Lebih 'Manis' dari Susu Kental Manis, Seberapa Banyak Gula dalam Sirop?

Khadijah Nur Azizah - detikHealth
Gula disebut-sebut sebagai pemicu utama obesitas (Foto: thinkstock) Gula disebut-sebut sebagai pemicu utama obesitas (Foto: thinkstock)
Jakarta - Pakar gizi menyebut kandungan gula paling banyak ditemukan bukan pada susu kental manis (SKM). Analisis terhadap data SKMI (Survei Konsumsi Makanan Individu) Kemenkes 2014 menunjukkan ada 5 produk yang memberikan asupan gula paling besar.
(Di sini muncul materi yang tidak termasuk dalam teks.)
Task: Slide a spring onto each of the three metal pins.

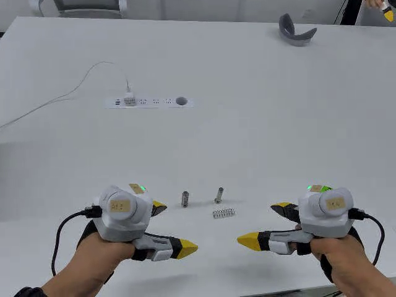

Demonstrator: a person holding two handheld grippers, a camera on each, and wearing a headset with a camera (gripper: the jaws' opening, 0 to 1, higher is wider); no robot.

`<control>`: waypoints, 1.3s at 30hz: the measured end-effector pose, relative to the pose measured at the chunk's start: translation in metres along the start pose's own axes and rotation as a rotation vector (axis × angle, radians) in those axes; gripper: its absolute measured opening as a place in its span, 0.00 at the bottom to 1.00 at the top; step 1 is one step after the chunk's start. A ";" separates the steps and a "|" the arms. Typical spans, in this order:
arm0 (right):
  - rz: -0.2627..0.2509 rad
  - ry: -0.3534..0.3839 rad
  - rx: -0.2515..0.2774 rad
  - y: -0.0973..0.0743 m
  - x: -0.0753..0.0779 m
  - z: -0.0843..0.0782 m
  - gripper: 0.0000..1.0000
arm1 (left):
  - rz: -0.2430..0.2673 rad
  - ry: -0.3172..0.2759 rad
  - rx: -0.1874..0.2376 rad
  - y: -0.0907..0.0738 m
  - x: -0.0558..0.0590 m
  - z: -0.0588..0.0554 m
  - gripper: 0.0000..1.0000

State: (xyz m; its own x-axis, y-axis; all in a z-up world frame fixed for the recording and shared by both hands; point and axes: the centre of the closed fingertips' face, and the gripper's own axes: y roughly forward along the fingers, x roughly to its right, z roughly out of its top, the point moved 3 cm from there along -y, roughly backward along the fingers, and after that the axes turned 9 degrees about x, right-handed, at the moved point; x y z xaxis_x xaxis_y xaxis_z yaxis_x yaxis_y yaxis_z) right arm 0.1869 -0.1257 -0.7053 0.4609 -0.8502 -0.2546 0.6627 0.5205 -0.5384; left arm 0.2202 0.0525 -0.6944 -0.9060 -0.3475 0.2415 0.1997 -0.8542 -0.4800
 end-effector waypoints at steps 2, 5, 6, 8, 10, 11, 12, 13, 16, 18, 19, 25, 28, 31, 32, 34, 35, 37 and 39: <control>-0.005 0.007 0.002 -0.003 0.001 -0.002 0.83 | -0.013 0.015 -0.008 0.005 0.003 0.002 0.71; -0.012 0.014 0.005 -0.007 0.002 -0.004 0.83 | -0.026 0.029 -0.019 0.013 0.006 0.004 0.70; -0.014 0.017 0.004 -0.008 0.003 -0.005 0.83 | -0.029 0.031 -0.020 0.015 0.006 0.004 0.70; -0.018 0.023 0.006 -0.009 0.003 -0.007 0.83 | -0.037 0.039 -0.025 0.020 0.007 0.006 0.70; -0.020 0.030 0.009 -0.011 0.003 -0.008 0.83 | -0.044 0.045 -0.028 0.024 0.008 0.007 0.69; -0.021 0.032 0.010 -0.012 0.003 -0.008 0.83 | -0.047 0.048 -0.030 0.026 0.008 0.008 0.69; -0.021 0.034 0.011 -0.012 0.003 -0.009 0.83 | -0.051 0.052 -0.030 0.028 0.008 0.009 0.69; -0.022 0.035 0.011 -0.012 0.003 -0.009 0.83 | -0.052 0.053 -0.029 0.030 0.008 0.010 0.69; -0.022 0.037 0.010 -0.014 0.003 -0.011 0.83 | -0.058 0.061 -0.033 0.035 0.009 0.012 0.68; -0.021 0.040 0.012 -0.014 0.004 -0.011 0.83 | -0.060 0.064 -0.035 0.038 0.009 0.013 0.68; -0.021 0.041 0.013 -0.015 0.004 -0.011 0.83 | -0.061 0.066 -0.036 0.039 0.009 0.014 0.68; -0.018 0.045 0.016 -0.015 0.004 -0.012 0.83 | -0.063 0.077 -0.050 0.046 0.009 0.014 0.68; -0.016 0.047 0.015 -0.015 0.003 -0.014 0.83 | -0.055 0.086 -0.061 0.051 0.007 0.013 0.67; -0.013 0.050 0.017 -0.015 0.001 -0.014 0.83 | -0.049 0.100 -0.073 0.056 0.005 0.013 0.65; -0.012 0.051 0.018 -0.015 0.001 -0.015 0.83 | -0.043 0.112 -0.081 0.059 0.004 0.014 0.64; -0.010 0.051 0.016 -0.015 0.000 -0.015 0.83 | -0.036 0.133 -0.094 0.064 0.003 0.013 0.62; -0.009 0.050 0.016 -0.015 0.000 -0.016 0.83 | -0.031 0.136 -0.096 0.066 0.002 0.013 0.61; -0.006 0.051 0.015 -0.015 -0.002 -0.016 0.83 | -0.014 0.143 -0.102 0.071 -0.002 0.014 0.59; -0.004 0.054 0.016 -0.015 -0.003 -0.017 0.83 | -0.012 0.140 -0.099 0.077 -0.004 0.014 0.57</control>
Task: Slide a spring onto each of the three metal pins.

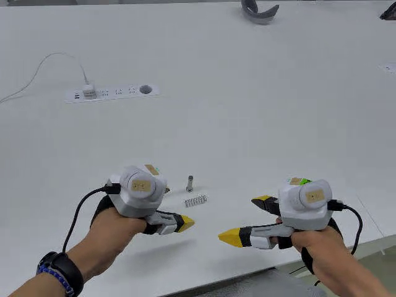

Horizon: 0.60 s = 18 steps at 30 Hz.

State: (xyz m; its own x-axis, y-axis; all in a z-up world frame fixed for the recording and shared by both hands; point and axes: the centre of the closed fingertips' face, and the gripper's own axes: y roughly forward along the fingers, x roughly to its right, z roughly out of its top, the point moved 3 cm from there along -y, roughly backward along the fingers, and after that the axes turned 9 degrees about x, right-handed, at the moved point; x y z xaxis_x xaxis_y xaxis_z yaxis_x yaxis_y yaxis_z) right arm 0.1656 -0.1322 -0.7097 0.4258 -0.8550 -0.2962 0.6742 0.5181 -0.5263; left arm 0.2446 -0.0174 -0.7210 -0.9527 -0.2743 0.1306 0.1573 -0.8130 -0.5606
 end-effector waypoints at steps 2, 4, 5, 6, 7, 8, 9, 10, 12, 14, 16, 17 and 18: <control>0.002 0.003 0.002 0.000 -0.001 0.000 0.83 | 0.004 0.009 -0.006 0.005 0.000 0.000 0.53; 0.005 0.005 0.001 0.000 -0.001 -0.001 0.83 | 0.008 0.019 -0.013 0.011 -0.001 -0.001 0.51; 0.007 0.005 0.001 0.000 -0.002 -0.001 0.83 | 0.005 0.016 -0.016 0.015 0.000 -0.001 0.50; 0.007 0.006 0.000 0.000 -0.002 -0.002 0.83 | 0.004 0.015 -0.017 0.017 0.000 -0.002 0.50; 0.007 0.007 -0.001 0.000 -0.002 -0.002 0.83 | 0.006 0.016 -0.019 0.019 0.000 -0.002 0.49; 0.007 0.011 -0.001 0.000 -0.002 -0.003 0.82 | 0.007 0.019 -0.021 0.022 0.001 -0.003 0.48; 0.008 0.013 -0.001 0.000 -0.002 -0.004 0.82 | 0.008 0.019 -0.022 0.024 0.000 -0.003 0.47; 0.010 0.015 -0.001 -0.001 -0.002 -0.004 0.82 | 0.009 0.017 -0.024 0.028 0.000 -0.004 0.45; 0.010 0.017 -0.002 -0.002 -0.002 -0.005 0.82 | 0.013 0.015 -0.031 0.032 -0.001 -0.007 0.44; 0.010 0.020 -0.006 -0.003 -0.002 -0.007 0.82 | 0.019 0.008 -0.036 0.037 -0.002 -0.009 0.42; 0.010 0.025 -0.008 -0.004 -0.001 -0.009 0.82 | 0.030 -0.003 -0.040 0.042 -0.004 -0.011 0.39; 0.010 0.026 -0.009 -0.004 -0.001 -0.010 0.82 | 0.035 -0.008 -0.039 0.043 -0.005 -0.012 0.37; 0.010 0.027 -0.011 -0.005 -0.001 -0.011 0.82 | 0.039 -0.016 -0.039 0.046 -0.006 -0.013 0.36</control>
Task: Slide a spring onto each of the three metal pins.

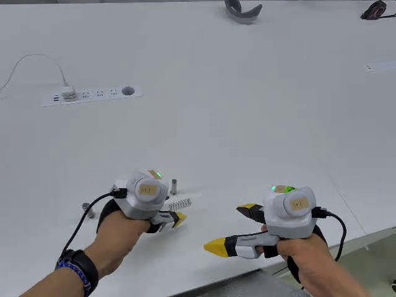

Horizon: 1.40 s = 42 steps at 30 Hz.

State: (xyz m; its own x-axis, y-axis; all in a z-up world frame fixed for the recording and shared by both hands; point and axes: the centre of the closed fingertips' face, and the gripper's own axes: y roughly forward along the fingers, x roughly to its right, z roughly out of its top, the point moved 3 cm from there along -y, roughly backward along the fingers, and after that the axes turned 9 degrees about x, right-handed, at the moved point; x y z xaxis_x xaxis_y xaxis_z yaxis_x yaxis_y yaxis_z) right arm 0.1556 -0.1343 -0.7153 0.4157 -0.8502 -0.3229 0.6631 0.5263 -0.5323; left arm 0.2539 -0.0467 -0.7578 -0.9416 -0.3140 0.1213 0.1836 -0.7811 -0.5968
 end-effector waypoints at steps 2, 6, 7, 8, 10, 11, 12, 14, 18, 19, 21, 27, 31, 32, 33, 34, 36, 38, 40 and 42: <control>-0.002 0.002 -0.003 -0.001 0.001 -0.001 0.82 | 0.005 -0.007 -0.003 0.004 0.000 -0.002 0.34; -0.002 0.006 -0.003 -0.003 0.002 -0.002 0.82 | 0.012 -0.010 -0.010 0.009 -0.001 -0.005 0.30; -0.002 0.006 -0.004 -0.003 0.002 -0.002 0.82 | 0.016 -0.010 -0.015 0.010 -0.002 -0.007 0.29; -0.002 0.008 -0.003 -0.003 0.003 -0.002 0.82 | 0.019 -0.008 -0.017 0.011 -0.002 -0.008 0.29; -0.001 0.011 -0.002 -0.002 0.003 -0.003 0.82 | 0.022 -0.010 -0.023 0.012 -0.003 -0.009 0.27; 0.000 0.011 -0.003 -0.001 0.003 -0.003 0.82 | 0.026 -0.012 -0.023 0.013 -0.004 -0.009 0.26; 0.002 0.012 -0.003 -0.001 0.002 -0.003 0.82 | 0.029 -0.013 -0.022 0.014 -0.006 -0.010 0.25; 0.004 0.013 -0.002 0.000 0.001 -0.003 0.82 | 0.039 -0.020 -0.021 0.014 -0.007 -0.010 0.22; 0.008 0.009 -0.007 0.002 -0.001 -0.003 0.82 | 0.055 -0.019 -0.019 0.017 -0.009 -0.012 0.18; 0.009 0.010 -0.006 0.002 0.000 -0.003 0.82 | 0.056 -0.012 -0.020 0.017 -0.009 -0.012 0.17; 0.009 0.012 -0.004 0.002 -0.001 -0.002 0.82 | 0.052 -0.001 -0.023 0.019 -0.008 -0.013 0.15; 0.008 0.014 -0.005 0.001 0.001 -0.004 0.82 | 0.059 -0.039 -0.014 0.019 -0.007 -0.015 0.11; 0.006 0.014 -0.009 -0.001 0.001 -0.005 0.82 | 0.060 -0.053 -0.008 0.015 -0.005 -0.017 0.11; 0.005 0.014 -0.009 -0.001 0.002 -0.005 0.82 | 0.057 -0.068 -0.004 0.013 -0.005 -0.017 0.11; 0.005 0.016 -0.007 -0.001 0.001 -0.004 0.82 | 0.056 -0.075 -0.003 0.012 -0.004 -0.018 0.11; 0.006 0.018 -0.005 -0.001 0.001 -0.004 0.82 | 0.056 -0.076 -0.003 0.011 -0.004 -0.019 0.11; 0.007 0.021 -0.004 0.000 0.001 -0.004 0.82 | 0.052 -0.075 -0.004 0.007 -0.001 -0.020 0.11; 0.011 0.020 -0.004 0.001 0.000 -0.004 0.82 | 0.052 -0.077 -0.002 0.002 0.000 -0.022 0.11; 0.015 0.020 -0.002 0.002 -0.002 -0.004 0.82 | 0.059 -0.089 0.002 -0.003 0.000 -0.023 0.11; 0.019 0.030 0.005 0.003 -0.003 -0.003 0.82 | 0.061 -0.096 0.010 -0.010 0.002 -0.024 0.11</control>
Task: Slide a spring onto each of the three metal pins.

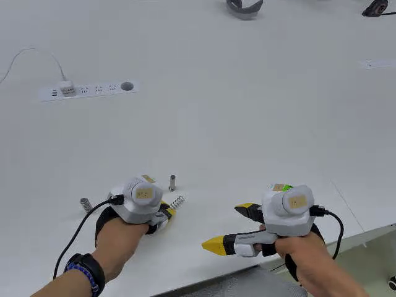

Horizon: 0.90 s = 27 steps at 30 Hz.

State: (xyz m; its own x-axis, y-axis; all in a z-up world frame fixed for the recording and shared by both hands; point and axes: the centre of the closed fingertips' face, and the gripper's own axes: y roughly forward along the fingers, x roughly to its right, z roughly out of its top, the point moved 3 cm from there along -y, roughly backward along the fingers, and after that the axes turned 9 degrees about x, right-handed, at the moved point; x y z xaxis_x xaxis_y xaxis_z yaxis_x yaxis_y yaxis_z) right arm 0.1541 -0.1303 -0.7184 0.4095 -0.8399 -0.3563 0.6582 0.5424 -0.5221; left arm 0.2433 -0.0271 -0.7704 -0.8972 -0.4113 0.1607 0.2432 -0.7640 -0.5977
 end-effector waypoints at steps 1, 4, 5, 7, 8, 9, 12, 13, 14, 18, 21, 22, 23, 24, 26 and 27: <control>-0.001 0.000 0.002 0.000 0.000 0.000 0.82 | 0.001 0.002 0.001 -0.002 0.000 -0.001 0.11; 0.004 -0.006 -0.001 0.002 -0.001 0.000 0.82 | 0.003 -0.008 0.004 -0.012 0.002 -0.004 0.11; 0.007 -0.008 -0.001 0.003 -0.002 0.000 0.82 | 0.004 -0.010 0.005 -0.016 0.002 -0.006 0.11; 0.011 -0.008 -0.002 0.003 -0.003 0.000 0.82 | 0.007 -0.012 0.006 -0.022 0.002 -0.009 0.11; 0.012 -0.010 -0.003 0.004 -0.004 0.000 0.82 | 0.006 -0.016 0.006 -0.025 0.002 -0.012 0.11; 0.013 -0.011 -0.004 0.004 -0.005 0.000 0.82 | 0.007 -0.016 0.007 -0.028 0.002 -0.012 0.11; 0.023 -0.011 -0.001 0.005 -0.008 0.000 0.82 | 0.007 -0.016 0.010 -0.038 0.002 -0.015 0.11; 0.030 -0.013 -0.004 0.006 -0.009 0.000 0.82 | 0.006 -0.020 0.013 -0.042 0.003 -0.016 0.11; 0.036 -0.015 -0.005 0.006 -0.011 0.000 0.82 | 0.008 -0.023 0.015 -0.044 0.002 -0.016 0.11; 0.061 -0.015 0.001 0.008 -0.018 0.003 0.81 | 0.014 -0.023 0.025 -0.056 0.001 -0.016 0.11; 0.069 -0.019 0.001 0.010 -0.020 0.004 0.80 | 0.017 -0.020 0.035 -0.064 -0.001 -0.013 0.11; 0.072 -0.019 0.002 0.010 -0.021 0.005 0.80 | 0.017 -0.020 0.038 -0.065 -0.001 -0.013 0.11; 0.079 -0.019 0.004 0.011 -0.022 0.006 0.79 | 0.016 -0.013 0.043 -0.069 -0.001 -0.012 0.11; 0.083 -0.019 0.007 0.012 -0.023 0.007 0.79 | 0.017 -0.010 0.044 -0.071 -0.001 -0.011 0.11; 0.096 -0.017 0.012 0.014 -0.027 0.009 0.79 | 0.016 -0.007 0.052 -0.076 -0.001 -0.009 0.11; 0.101 -0.016 0.013 0.015 -0.028 0.010 0.79 | 0.015 -0.005 0.054 -0.078 -0.001 -0.009 0.11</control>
State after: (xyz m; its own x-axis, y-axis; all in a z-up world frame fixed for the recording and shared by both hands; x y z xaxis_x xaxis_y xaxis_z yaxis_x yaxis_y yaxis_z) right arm 0.1590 -0.0987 -0.7085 0.4843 -0.7813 -0.3937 0.6211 0.6239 -0.4742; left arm 0.2217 0.0372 -0.7307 -0.8914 -0.4256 0.1558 0.2766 -0.7832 -0.5568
Analisis Atmarita yang dipublikasikan di Journal of the Indonesian Nutrition Association tersebut menyebut jelly dan gelatin sebagai sumber gula paling tinggi untuk semua kelompok umur dengan 19 gram/kapita/hari. Urutan berikutnya ditempati oleh sirop dengan 18,5 gram/kapita/hari, serta madu dengan 14,1 gram/kapita/hari.

Selai dengan 11,2 gram/kapita/hari berada di urutan keempat, disusul cokelat dengan 11 gram/kapita/hari.

"Tidak ada SKM di situ. Jadi bila membuat regulasi harus evidence based, menyeluruh dan adil," kata Prof Hardinsyah saat dihubungi detikHealth, Kamis (13/9/2018).



Dalam ilmu gizi, dikenal ada beberapa macam gula yang dikonsumsi. Di antaranya adalah gula yang berasal dari buah-buahan seperti fruktosa, atau berasal dari susu (laktosa), dan gula yang ditambahkan pada makanan dan minuman, seperti gula pasir (sukrosa).

Jenis yang ditambahkan inilah yang dikenal sebagai 'added sugar', yang kemungkinan berkontribusi terhadap risiko obesitas dan penyakit kronis lainnya. WHO merekomendasikan konsumsi gula perhari kurang dari 10 persen dari total asupan energi, atau kurang lebih 25 gram perhari.